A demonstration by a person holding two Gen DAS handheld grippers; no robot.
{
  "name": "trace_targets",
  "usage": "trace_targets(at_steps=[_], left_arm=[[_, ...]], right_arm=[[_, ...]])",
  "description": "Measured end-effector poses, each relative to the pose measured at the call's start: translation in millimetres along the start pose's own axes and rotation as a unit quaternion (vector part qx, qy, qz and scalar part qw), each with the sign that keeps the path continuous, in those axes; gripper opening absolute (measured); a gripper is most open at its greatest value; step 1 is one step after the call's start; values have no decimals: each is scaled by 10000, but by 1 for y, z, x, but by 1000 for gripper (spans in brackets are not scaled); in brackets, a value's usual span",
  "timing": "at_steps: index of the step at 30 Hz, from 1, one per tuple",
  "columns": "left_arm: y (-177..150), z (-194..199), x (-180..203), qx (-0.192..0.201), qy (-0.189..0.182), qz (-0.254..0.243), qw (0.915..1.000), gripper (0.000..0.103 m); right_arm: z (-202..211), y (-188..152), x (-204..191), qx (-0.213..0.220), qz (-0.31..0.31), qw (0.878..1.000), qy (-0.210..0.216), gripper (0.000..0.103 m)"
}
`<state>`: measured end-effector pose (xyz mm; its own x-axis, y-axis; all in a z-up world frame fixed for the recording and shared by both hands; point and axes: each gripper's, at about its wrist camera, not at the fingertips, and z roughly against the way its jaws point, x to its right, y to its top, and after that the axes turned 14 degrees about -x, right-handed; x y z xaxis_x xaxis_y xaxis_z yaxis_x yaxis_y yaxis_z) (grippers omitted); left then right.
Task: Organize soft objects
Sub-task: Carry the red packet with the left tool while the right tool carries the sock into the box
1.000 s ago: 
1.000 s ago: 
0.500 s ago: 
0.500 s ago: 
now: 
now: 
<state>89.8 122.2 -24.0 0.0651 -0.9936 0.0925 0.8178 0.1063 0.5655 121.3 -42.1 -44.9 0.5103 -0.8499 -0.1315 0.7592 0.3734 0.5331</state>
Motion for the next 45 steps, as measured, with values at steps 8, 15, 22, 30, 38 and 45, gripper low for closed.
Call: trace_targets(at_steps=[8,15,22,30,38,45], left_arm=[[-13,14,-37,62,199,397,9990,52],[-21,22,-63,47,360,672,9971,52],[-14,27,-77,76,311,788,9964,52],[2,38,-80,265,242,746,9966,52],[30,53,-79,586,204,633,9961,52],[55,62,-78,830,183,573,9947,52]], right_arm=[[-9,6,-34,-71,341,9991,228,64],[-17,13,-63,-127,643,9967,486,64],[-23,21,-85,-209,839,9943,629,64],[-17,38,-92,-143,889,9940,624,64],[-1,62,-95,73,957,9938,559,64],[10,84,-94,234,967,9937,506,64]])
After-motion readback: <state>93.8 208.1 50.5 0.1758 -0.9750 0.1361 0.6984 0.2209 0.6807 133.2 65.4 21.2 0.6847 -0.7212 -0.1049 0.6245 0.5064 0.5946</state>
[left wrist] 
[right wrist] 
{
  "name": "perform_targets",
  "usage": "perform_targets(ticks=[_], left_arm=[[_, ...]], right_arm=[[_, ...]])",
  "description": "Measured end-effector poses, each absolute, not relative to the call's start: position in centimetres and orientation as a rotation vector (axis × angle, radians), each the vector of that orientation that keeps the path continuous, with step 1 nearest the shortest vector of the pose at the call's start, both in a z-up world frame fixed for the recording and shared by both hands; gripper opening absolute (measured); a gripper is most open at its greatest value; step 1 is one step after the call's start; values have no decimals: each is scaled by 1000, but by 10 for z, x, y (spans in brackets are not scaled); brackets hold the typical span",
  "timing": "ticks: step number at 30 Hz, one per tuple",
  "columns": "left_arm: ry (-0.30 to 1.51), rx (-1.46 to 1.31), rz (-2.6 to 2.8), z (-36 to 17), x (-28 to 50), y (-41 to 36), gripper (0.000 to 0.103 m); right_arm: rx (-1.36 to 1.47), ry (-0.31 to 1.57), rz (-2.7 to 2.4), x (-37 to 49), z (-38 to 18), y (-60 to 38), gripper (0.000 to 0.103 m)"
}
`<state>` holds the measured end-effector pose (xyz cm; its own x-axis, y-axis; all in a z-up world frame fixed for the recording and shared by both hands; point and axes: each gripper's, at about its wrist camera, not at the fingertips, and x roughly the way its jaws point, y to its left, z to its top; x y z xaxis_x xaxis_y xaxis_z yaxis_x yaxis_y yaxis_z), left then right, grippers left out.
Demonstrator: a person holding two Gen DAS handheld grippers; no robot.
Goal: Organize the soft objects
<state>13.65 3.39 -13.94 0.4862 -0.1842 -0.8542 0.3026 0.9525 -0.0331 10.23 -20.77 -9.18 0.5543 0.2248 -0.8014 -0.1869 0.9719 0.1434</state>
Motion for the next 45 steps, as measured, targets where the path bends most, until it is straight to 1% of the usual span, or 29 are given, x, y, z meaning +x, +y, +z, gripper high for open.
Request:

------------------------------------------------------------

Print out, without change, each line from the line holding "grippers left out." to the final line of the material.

`<state>` holds the measured end-effector pose (xyz cm; its own x-axis, y-axis; all in a z-up world frame fixed for the recording and shared by both hands; point and axes: each gripper's, at about its wrist camera, not at the fingertips, and x roughly the way its jaws point, y to its left, z to its top; x y z xaxis_x xaxis_y xaxis_z yaxis_x yaxis_y yaxis_z), left then right, grippers left out.
Demonstrator: a person holding two Gen DAS handheld grippers; no robot.
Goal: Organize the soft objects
<state>13.65 3.39 -13.94 0.4862 -0.1842 -0.8542 0.3026 0.9525 -0.0331 10.23 -20.77 -9.18 0.5543 0.2248 -0.8014 -0.1869 0.9719 0.1434</state>
Motion for the next 45 steps, as measured, targets where the path bends most, until it is straight to 1% of the usual span, or 29 are given, x, y, z meaning +x, +y, +z, gripper high for open.
Request:

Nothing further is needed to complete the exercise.